ルワンダにてブロックチェーンを活用した土地管理のパイロットプロジェクト開始
米ブロックチェーン企業Medici Land Governance(メディチ・ランド・ガバナンス:MLG)が、ルワンダ共和国政府との提携により、同国キガリ州ガサボ地区において、任意売却による土地移転をペーパーレスでより安全に行うパイロットプロジェクトを4月28日発表した。
Today marks the launch of MLG's pilot project Ubutaka, a paperless land transfer system in Rwanda. Ubutaka will help register land transfer using Public Key Infrastructure (PKI) and record the cryptographic data on Blockchain for proof of existence. https://t.co/ETyoAVMErU
— Medici Land Governance (@medici_land_gov) April 28, 2021
このパイロットプロジェクトにはMLGが開発したブロックチェーン土地取引プラットフォーム「Ubutaka(ウブタカ)」が利用され、ルワンダの既存の土地登記インフラストラクチャと統合され、実験が行われるとのことだ。
2009年以降ルワンダでは土地管理のデジタル化に取り組んでいるが、現状申請者は時間のかかる多くの書類の提出が求められているという。また既存のシステムでは、土地の名前の重複、データエラー、書類の誤配置などのヒューマンエラーや、詐欺、記録の改ざんなど数々の問題を抱えているという。

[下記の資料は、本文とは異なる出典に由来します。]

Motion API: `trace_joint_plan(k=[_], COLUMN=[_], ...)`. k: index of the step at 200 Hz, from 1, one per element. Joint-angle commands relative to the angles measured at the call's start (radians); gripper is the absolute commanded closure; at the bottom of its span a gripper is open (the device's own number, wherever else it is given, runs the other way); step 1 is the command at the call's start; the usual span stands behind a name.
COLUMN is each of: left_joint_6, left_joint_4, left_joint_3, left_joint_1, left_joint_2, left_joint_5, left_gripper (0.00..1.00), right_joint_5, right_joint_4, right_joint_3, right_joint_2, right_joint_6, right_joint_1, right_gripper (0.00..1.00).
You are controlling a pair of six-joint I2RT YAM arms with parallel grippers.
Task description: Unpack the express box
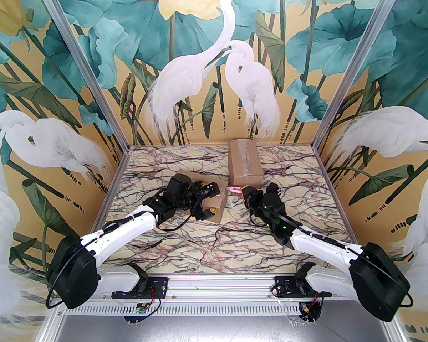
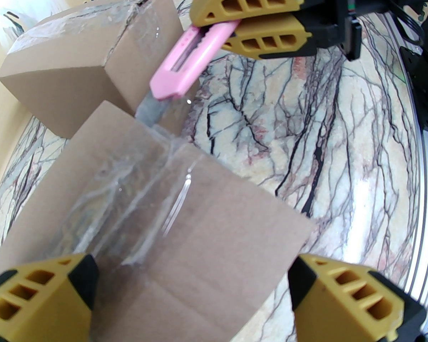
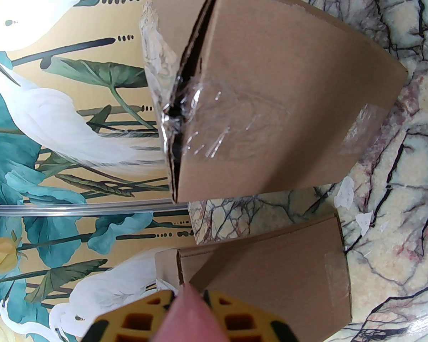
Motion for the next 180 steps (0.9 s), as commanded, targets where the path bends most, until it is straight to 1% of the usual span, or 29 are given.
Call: trace_joint_plan(k=[1, 28, 49, 88, 104, 144, 180], left_joint_6=[0.024, 0.021, 0.010, -0.016, -0.028, -0.061, -0.078], left_joint_4=[-0.053, -0.037, -0.023, 0.012, 0.015, 0.005, 0.001], left_joint_3=[-0.026, -0.008, 0.006, 0.022, 0.032, 0.034, 0.030], left_joint_1=[0.006, 0.008, 0.012, 0.026, 0.028, 0.054, 0.058], left_joint_2=[0.017, 0.032, 0.047, 0.070, 0.084, 0.086, 0.073], left_joint_5=[0.039, 0.036, 0.033, 0.041, 0.019, -0.020, -0.052], left_gripper=[0.06, 0.07, 0.07, 0.05, 0.05, 0.07, 0.07], right_joint_5=[-0.192, -0.242, -0.285, -0.315, -0.341, -0.365, -0.390], right_joint_4=[0.005, 0.048, 0.048, 0.053, 0.057, -0.026, -0.103], right_joint_3=[-0.007, 0.008, 0.035, 0.062, 0.073, 0.057, 0.062], right_joint_2=[0.041, 0.088, 0.119, 0.147, 0.159, 0.086, 0.035], right_joint_6=[-0.049, -0.059, -0.070, -0.076, -0.075, -0.080, -0.094], right_joint_1=[0.003, 0.002, 0.001, -0.001, -0.006, -0.043, -0.057], right_gripper=[1.00, 1.00, 1.00, 1.00, 1.00, 1.00, 1.00])
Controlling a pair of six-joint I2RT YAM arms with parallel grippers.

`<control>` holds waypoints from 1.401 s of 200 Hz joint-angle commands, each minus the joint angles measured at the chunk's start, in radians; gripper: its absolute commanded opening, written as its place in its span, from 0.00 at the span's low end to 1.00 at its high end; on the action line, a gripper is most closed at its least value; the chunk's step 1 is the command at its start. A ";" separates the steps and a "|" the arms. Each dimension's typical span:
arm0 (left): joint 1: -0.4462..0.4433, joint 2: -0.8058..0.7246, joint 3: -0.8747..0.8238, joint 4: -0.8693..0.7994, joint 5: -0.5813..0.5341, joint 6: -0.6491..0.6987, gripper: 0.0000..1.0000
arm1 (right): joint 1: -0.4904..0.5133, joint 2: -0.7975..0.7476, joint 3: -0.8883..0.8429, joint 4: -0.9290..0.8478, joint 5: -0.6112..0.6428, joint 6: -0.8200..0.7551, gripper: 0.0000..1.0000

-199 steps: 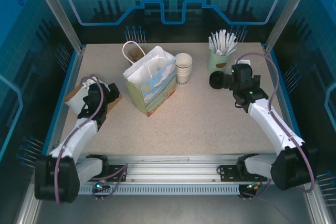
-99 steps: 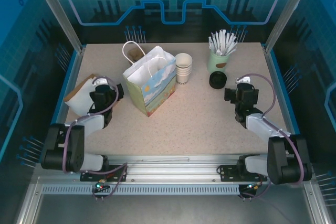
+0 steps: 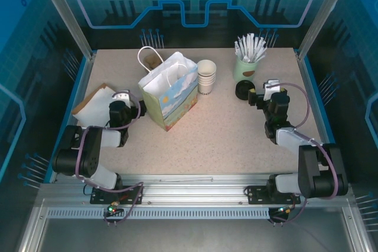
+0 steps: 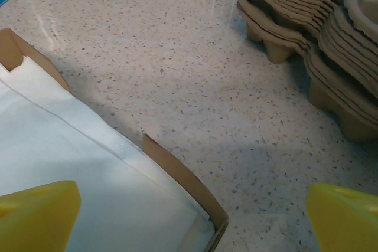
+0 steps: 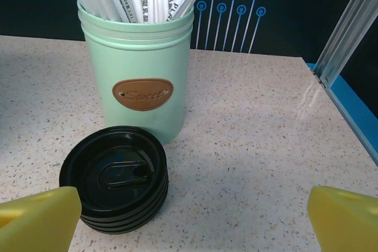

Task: Pack the takeout coffee

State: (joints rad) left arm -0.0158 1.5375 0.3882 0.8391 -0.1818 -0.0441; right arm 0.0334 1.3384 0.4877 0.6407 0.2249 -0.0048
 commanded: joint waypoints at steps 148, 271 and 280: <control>0.005 0.005 -0.006 0.062 0.032 0.024 0.99 | -0.017 -0.025 0.078 -0.193 -0.018 -0.002 1.00; 0.005 0.005 -0.007 0.063 0.032 0.025 0.99 | 0.051 0.166 -0.067 0.140 -0.034 0.020 1.00; 0.006 0.004 -0.007 0.063 0.033 0.024 0.99 | 0.042 0.160 -0.071 0.131 -0.057 0.026 1.00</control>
State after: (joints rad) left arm -0.0158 1.5375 0.3882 0.8661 -0.1665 -0.0418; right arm 0.1055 1.4689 0.4389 0.6384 0.1955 -0.0002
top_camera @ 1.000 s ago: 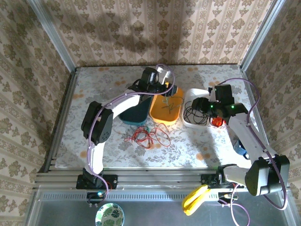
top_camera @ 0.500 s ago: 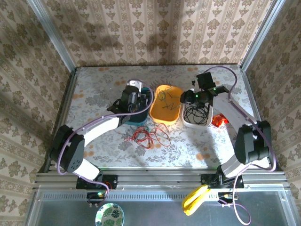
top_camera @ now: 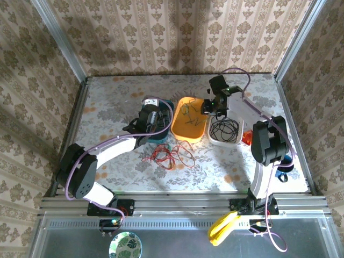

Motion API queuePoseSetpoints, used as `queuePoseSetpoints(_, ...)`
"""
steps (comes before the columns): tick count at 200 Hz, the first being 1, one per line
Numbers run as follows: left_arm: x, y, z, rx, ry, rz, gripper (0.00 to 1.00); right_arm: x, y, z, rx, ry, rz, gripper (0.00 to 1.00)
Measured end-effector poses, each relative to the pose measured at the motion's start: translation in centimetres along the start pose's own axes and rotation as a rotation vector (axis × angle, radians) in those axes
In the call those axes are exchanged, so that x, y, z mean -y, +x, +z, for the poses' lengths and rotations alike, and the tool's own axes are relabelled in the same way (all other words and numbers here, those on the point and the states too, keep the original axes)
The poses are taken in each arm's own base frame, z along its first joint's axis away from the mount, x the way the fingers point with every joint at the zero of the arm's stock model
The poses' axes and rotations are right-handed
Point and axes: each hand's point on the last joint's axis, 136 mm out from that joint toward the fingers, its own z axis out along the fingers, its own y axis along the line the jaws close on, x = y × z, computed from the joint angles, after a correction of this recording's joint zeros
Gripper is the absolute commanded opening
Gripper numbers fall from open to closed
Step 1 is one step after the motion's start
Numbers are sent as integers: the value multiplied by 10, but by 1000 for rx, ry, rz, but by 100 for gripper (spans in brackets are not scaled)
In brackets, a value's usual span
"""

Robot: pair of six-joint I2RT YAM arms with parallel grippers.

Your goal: Untangle the cables

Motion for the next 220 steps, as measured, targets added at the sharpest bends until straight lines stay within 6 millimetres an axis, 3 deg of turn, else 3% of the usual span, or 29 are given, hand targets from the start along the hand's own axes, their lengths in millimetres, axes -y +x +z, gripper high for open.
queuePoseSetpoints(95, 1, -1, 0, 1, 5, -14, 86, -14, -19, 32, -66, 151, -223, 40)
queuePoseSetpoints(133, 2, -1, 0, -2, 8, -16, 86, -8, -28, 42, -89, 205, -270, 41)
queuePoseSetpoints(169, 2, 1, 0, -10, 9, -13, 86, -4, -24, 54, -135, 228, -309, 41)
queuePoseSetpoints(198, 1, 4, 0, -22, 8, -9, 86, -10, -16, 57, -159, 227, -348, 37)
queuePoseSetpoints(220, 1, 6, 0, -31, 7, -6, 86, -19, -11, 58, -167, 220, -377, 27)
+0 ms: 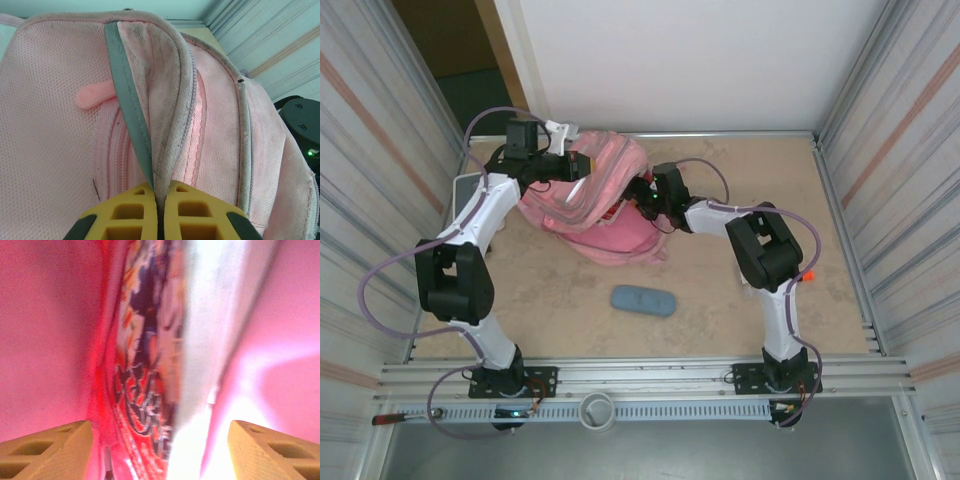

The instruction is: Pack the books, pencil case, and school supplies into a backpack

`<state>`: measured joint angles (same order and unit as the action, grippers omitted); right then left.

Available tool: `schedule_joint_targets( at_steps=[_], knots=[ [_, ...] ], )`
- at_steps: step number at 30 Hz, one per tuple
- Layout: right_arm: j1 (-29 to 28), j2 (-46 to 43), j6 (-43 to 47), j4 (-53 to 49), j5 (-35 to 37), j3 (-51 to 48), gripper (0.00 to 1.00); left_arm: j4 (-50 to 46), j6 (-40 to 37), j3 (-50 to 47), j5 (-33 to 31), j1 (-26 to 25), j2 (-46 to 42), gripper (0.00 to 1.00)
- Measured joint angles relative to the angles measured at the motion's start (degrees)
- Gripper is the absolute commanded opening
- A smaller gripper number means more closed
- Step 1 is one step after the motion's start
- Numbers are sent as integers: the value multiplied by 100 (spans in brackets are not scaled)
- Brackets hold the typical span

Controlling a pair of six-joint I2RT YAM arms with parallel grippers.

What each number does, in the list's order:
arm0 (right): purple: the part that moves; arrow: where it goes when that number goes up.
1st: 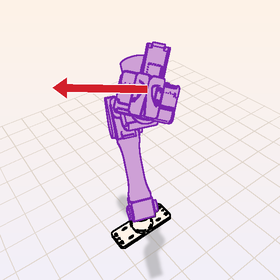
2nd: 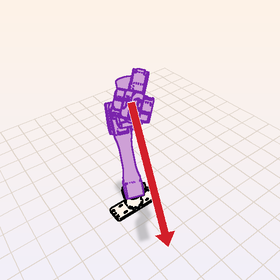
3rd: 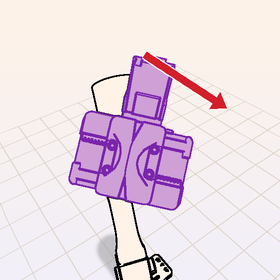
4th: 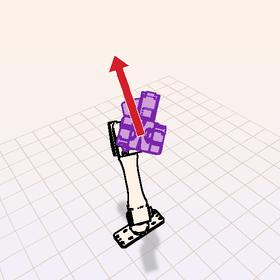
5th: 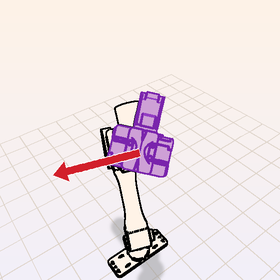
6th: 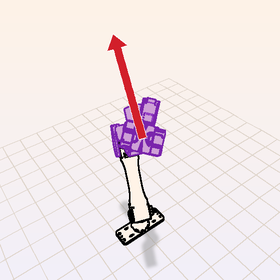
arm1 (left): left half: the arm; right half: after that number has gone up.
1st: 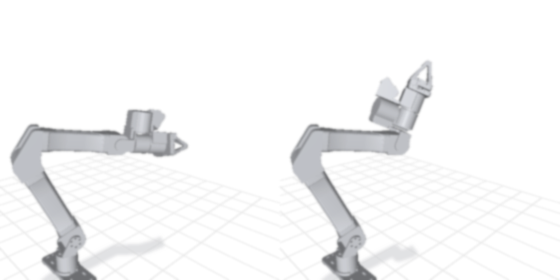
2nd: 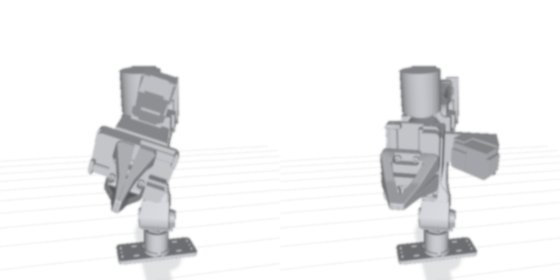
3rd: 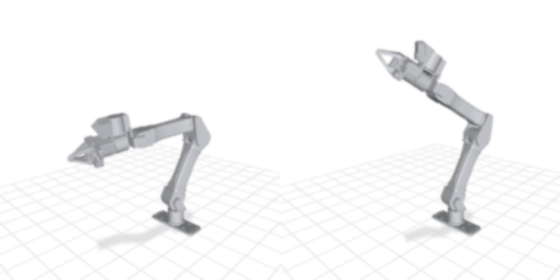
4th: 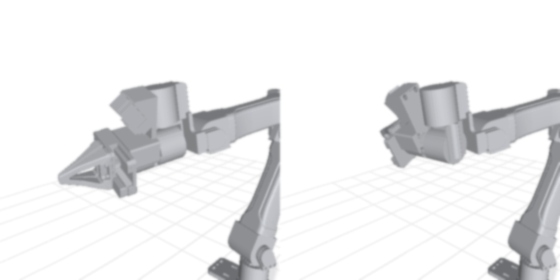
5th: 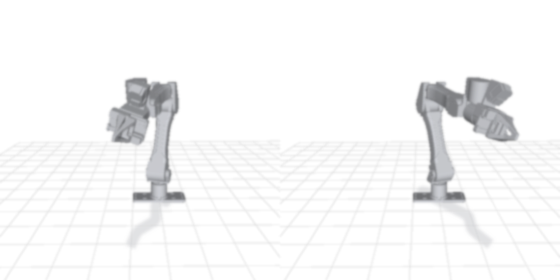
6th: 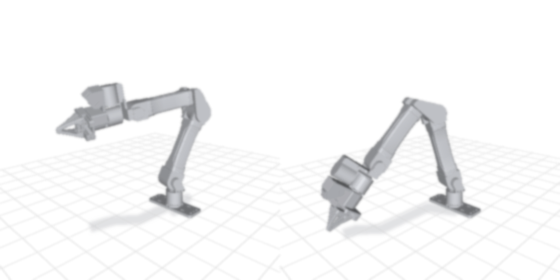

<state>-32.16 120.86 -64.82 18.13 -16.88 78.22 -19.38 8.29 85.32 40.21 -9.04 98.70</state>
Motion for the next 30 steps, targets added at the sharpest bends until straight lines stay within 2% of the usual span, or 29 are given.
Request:
schedule_joint_targets(
  at_steps=[3, 5, 7, 11, 15, 18, 20, 24, 28, 30],
  knots=[
    [-28, 0, 57, -46, 15, 0, 54, 2, 35, -2, 61, 0, 35, 0],
    [-105, 46, 61, -70, 0, 81, 39, 20, 59, -22, 72, 0, 39, 0],
    [-175, 188, 46, -103, -26, 282, 29, 44, 63, -39, 74, 0, 39, 0],
    [-273, 616, 28, -221, -87, 828, 21, 85, 72, -50, 74, -2, 39, 0],
    [-356, 1086, -50, -332, -120, 1499, 23, 127, 83, -59, 72, -7, 39, 0],
    [-385, 1213, -74, -326, -208, 1694, 31, 133, 83, -59, 74, -7, 42, 0],
    [-385, 1182, -70, -267, -275, 1631, 40, 133, 83, -59, 72, -7, 39, 0],
    [-302, 636, -55, -39, -420, 728, 51, 131, 98, -59, 68, -7, 42, 0],
    [-107, -321, 96, 9, -562, -361, 56, 142, 105, -68, 46, -35, 42, 2],
    [-13, -874, 284, -72, -564, -785, 58, 181, 109, -107, 26, -50, 42, 6]
  ],
)
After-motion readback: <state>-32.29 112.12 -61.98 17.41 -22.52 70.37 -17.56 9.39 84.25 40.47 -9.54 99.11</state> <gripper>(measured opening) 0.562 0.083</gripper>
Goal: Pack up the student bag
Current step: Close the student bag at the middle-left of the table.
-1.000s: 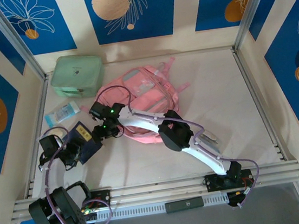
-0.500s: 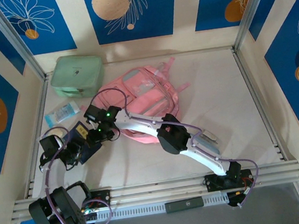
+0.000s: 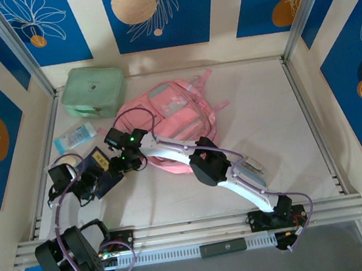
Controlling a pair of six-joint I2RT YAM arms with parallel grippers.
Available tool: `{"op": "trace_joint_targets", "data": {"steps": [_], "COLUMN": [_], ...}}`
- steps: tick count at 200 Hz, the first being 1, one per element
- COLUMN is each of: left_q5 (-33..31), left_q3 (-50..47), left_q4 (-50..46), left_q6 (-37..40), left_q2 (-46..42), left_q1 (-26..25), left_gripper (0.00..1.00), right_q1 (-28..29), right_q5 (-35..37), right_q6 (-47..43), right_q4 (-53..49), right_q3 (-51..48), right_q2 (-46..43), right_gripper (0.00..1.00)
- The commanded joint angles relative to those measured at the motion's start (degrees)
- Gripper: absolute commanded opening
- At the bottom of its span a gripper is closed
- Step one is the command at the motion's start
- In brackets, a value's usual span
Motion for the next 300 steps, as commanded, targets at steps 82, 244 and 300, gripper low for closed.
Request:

このような非効率的で不正確な登記システムは多くの開発途上国で共通の課題となっている。正確な事務処理が行われないと、土地所有者は所有権を証明できなくなり、人々は不動産の開発に投資することを躊躇することになる。さらに土地管理における標準化と監査の欠如は、腐敗と詐欺につながる問題となる。
ブロックチェーンを活用した「Ubutaka」を現行の登記システムと連携することで、すべての取引データのデジタル証明、公務員(作業者)による承認、登録機関による承認がパブリック・ブロックチェーンに公開され、将来の監査の際など関係者全員による反論の余地のない証明になるとしている。
MLGのCEOであるアリ・エル・フセイニ(Ali El Husseini)氏は「我々は、ルワンダ市民が、安全でペーパーレスな方法で、時間や仕事を失うことなく、あらゆる種類の土地移転を実行できるようになることを楽しみにしています」とリリースにて述べている。
なお3か月のパイロット期間終了後にシステム評価が行われ、利用地区の拡大と任意売却以外での利用の検討を行うとのことだ。